In a nutshell, it clarifies that Section 1960, the federal criminal statute targeting unlicensed money transmitters, applies only to entities that actually control customer funds. Not to developers who write code.
That's it. That's the bill.
The fact that this clarification needs to be written into law at all is a direct consequence of what happened to Tornado Cash and Samourai Wallet, where prosecutors stretched Section 1960 to cover noncustodial software developers who never touched a single user dollar.
Samourai Wallet co-founder Keonne Rodriguez got five years in federal prison for building open-source privacy software..
Worth noting: the federal fix doesn't automatically neutralize state-level money transmitter exposure. Developers could still face a patchwork of state obligations depending on how "custody or control" gets defined in edge cases - and that definition is very much unsettled.
This bill is moving alongside CLARITY Act deliberations, with the White House pushing a March 1 deadline for a Senate market structure vote. Washington is suddenly in a hurry.
Better late than never - though try telling that to Keonne Rodriguez. 🥹
NEWS
Stablecoin Gold Rush Has a New Shovel Salesman - And It's MoonPay ⚒️

The stablecoin market is getting another layer of infrastructure, and this one has PayPal's fingerprints all over it. 🤘
MoonPay and M0 announced PYUSDx this week, a platform that lets developers launch application-specific stablecoins backed by $PYUSD ( ▲ 0.07% ) in days rather than months. Think of it as stablecoin-as-a-service.

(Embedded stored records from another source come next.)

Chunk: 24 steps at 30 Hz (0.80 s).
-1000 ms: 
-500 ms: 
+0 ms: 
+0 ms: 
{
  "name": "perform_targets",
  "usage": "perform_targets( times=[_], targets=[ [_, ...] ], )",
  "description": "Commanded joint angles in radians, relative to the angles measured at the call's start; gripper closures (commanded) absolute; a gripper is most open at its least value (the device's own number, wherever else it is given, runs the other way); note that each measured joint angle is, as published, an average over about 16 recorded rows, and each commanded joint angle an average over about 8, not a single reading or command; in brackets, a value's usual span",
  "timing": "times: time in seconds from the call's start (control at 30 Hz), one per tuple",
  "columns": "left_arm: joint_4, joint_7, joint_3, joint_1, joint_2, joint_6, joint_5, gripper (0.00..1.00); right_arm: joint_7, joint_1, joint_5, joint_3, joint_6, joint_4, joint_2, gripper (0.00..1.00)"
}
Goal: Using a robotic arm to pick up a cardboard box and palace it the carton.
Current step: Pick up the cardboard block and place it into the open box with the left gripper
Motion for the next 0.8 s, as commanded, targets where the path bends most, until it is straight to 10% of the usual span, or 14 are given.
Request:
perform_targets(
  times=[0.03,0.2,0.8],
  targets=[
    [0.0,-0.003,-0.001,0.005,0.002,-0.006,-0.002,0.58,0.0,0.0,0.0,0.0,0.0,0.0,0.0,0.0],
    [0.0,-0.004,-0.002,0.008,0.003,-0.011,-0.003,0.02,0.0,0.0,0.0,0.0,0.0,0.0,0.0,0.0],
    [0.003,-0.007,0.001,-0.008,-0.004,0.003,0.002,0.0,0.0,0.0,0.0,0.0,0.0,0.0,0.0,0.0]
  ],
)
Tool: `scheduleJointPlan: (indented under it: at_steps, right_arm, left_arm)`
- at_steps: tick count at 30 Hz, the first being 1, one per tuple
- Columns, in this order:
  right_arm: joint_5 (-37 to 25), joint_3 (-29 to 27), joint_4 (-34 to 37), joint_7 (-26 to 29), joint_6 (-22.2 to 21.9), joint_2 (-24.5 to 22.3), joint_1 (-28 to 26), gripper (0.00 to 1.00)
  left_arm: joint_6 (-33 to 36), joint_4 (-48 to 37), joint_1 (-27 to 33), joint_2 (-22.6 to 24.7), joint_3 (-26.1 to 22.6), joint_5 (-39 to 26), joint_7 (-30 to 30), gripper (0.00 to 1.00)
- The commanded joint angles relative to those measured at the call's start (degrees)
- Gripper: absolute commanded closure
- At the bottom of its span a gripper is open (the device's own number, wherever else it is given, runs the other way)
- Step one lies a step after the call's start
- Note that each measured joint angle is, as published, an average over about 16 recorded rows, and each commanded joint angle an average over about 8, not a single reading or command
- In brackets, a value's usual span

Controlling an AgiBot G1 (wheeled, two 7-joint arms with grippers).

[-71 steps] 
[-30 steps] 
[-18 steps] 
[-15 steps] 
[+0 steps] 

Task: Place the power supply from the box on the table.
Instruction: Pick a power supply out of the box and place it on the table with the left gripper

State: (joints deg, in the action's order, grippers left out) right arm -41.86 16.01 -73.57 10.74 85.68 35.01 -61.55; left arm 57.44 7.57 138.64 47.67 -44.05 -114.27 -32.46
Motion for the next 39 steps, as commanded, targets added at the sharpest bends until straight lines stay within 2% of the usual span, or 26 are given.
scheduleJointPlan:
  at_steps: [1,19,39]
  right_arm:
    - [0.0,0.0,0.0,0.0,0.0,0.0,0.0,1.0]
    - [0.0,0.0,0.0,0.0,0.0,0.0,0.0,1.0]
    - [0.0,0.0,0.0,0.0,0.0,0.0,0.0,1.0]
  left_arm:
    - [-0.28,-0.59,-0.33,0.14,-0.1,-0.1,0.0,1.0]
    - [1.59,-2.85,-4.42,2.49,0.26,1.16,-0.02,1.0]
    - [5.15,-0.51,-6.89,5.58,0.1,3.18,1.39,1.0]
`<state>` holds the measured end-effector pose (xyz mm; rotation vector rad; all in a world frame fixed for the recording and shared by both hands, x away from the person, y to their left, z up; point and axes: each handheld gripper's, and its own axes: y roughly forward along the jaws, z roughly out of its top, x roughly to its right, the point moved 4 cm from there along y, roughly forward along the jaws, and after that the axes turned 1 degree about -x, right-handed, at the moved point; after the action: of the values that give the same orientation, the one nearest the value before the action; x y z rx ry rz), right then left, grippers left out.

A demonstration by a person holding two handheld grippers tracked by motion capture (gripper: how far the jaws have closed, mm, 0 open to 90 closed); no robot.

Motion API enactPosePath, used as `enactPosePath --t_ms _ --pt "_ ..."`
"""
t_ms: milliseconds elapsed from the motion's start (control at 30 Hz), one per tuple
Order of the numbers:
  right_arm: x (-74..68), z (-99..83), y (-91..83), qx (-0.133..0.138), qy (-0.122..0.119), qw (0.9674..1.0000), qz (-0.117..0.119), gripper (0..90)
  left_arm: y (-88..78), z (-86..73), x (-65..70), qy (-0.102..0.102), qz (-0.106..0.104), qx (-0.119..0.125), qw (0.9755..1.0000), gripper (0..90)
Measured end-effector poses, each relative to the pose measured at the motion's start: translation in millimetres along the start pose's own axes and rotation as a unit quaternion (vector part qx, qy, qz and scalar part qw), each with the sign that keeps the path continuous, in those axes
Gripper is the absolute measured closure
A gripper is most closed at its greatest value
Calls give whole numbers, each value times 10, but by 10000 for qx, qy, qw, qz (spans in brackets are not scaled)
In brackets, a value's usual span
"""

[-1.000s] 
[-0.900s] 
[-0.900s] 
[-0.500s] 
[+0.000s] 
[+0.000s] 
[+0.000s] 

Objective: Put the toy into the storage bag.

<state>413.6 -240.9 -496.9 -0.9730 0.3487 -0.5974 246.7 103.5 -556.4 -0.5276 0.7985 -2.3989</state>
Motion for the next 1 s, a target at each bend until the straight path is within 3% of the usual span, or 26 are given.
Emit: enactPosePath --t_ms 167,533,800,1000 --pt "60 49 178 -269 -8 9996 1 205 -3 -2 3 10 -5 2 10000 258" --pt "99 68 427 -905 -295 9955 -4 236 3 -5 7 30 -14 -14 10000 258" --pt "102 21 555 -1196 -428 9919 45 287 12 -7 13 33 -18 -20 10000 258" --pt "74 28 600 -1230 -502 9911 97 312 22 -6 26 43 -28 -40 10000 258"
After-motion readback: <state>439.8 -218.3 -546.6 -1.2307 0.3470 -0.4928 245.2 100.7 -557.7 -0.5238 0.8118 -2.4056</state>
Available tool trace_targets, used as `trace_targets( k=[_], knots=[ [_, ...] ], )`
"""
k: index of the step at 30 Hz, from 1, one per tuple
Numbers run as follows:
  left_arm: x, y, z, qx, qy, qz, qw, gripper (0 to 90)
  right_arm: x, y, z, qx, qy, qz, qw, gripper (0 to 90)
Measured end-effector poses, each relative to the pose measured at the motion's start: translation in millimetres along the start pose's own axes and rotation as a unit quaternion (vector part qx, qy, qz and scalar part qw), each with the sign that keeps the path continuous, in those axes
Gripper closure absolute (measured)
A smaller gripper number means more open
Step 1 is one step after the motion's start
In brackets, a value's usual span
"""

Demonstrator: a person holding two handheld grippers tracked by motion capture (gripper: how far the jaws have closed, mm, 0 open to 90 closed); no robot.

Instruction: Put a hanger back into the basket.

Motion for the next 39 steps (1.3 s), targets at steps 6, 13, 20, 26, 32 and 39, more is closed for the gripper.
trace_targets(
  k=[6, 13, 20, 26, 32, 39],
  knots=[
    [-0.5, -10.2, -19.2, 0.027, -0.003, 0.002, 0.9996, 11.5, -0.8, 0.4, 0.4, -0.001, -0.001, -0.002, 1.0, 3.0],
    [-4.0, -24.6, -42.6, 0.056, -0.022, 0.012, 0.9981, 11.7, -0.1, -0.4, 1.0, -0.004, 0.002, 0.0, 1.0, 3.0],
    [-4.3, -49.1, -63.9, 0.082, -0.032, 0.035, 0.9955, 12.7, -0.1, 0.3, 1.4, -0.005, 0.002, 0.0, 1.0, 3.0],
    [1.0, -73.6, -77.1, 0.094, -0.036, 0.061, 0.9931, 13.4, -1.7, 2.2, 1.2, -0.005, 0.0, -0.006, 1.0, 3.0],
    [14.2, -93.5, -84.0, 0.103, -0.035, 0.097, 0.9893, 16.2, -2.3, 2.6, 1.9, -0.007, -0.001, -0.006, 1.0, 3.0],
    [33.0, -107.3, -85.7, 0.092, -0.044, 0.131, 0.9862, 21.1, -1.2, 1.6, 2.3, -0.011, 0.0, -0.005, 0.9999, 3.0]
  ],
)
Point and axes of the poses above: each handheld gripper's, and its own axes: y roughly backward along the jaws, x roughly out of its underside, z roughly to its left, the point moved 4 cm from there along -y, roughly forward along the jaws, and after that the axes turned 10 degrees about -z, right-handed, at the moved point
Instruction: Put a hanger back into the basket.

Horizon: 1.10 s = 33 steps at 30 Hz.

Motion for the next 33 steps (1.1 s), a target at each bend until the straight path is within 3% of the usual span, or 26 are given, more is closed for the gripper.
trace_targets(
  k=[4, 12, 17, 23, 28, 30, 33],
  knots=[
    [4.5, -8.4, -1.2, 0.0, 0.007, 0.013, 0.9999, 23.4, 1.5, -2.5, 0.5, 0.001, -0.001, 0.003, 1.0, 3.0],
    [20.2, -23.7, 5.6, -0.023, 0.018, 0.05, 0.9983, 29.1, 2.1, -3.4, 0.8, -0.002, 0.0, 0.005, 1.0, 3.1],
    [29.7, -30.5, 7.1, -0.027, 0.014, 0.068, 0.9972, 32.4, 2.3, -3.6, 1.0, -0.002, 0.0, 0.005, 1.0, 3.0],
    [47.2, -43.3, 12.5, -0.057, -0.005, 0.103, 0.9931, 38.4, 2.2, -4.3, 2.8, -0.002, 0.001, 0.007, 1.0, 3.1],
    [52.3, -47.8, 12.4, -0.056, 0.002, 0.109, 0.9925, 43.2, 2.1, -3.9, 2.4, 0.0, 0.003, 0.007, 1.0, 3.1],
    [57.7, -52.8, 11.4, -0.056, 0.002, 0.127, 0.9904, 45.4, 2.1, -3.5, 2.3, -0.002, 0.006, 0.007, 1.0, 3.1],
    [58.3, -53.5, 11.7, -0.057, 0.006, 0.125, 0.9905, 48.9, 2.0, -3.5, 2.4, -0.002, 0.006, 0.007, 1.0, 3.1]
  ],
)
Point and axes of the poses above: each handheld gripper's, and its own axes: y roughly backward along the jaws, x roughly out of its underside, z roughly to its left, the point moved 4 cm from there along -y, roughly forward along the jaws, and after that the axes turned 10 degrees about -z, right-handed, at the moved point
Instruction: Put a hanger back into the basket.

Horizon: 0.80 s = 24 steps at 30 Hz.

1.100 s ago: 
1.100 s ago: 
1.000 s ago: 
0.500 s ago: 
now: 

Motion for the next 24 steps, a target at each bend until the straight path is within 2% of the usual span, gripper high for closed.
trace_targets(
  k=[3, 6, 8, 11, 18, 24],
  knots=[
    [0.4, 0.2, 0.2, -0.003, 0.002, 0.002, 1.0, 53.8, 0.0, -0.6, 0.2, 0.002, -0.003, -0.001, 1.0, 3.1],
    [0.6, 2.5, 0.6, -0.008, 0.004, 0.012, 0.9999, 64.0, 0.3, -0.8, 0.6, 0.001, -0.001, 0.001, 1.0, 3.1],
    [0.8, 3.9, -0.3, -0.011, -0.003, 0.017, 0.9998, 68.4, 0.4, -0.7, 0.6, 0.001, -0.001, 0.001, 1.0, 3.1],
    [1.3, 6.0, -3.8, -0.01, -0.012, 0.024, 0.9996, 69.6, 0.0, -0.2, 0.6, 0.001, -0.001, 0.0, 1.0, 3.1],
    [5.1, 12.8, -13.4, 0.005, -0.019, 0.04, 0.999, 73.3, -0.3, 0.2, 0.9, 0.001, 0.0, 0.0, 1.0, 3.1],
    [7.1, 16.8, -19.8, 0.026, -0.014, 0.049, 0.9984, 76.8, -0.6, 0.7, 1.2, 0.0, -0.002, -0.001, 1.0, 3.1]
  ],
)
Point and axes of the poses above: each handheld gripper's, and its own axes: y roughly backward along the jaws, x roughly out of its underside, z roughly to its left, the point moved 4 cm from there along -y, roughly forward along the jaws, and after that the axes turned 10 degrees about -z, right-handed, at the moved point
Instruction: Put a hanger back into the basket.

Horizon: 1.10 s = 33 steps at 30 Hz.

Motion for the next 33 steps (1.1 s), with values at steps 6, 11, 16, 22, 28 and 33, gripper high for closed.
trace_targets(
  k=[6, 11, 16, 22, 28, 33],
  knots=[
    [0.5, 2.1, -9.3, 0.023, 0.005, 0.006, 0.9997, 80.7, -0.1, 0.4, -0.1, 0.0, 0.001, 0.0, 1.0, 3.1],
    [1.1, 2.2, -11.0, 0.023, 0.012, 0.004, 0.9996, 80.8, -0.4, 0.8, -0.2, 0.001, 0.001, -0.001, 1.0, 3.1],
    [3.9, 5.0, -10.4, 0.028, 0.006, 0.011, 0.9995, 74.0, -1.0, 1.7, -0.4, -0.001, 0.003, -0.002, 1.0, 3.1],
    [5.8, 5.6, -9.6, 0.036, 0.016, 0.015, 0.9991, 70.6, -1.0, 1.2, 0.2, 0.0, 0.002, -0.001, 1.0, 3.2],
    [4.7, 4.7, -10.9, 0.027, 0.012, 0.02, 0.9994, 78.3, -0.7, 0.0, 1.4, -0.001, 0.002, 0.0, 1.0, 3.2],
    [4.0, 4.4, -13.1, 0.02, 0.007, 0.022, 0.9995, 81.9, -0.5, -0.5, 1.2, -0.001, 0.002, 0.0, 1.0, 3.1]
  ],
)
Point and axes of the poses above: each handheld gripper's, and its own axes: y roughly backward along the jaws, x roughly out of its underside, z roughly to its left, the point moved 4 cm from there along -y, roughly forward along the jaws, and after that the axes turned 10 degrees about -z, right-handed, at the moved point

M0 provides the universal token platform and interoperability infrastructure across multiple chains, while MoonPay handles issuance and distribution. PYUSD itself remains issued by Paxos Trust Company, giving the whole structure a regulated foundation.
PYUSDx tokens are distinct instruments, however, and carry their own licensing responsibilities by jurisdiction.The first builder on the platform is USD.ai, designing an application-specific stablecoin for AI infrastructure use cases.
The big question isn't whether the platform works, it's whether PYUSD's relatively modest market cap can anchor meaningful liquidity for the application tokens built on top of it.
Also, I mean, PayPal has a boat load of drama right now, too. 🎭️
NEWS
More zachxbt insider stuffs 👇️
Those wonderful people at Lookonchain share a little update. 🟩
In case you can’t see/read the X link above, Lookonchain identified 12 additional wallets that, well, made a lot of bank before the Axiom news dropped.
Let’s see what kind of developments happen over the weekend. 📰
ON-CHAIN ANALYSIS
Six And A Half Percent. That's What's Left of Cardano's Profitable Supply. 😶
Yesterday, we looked at Ethereum’s on-chain activity (same as we did BTC on Wednesday) and condition based on four metrics: Mean Dollar Invested Age (MDIA), Percent Of Total Supply In Profit, MVRV Ratio, and the NVT Ratio. Today, we’re looking at Ethereum and Cardano the same way.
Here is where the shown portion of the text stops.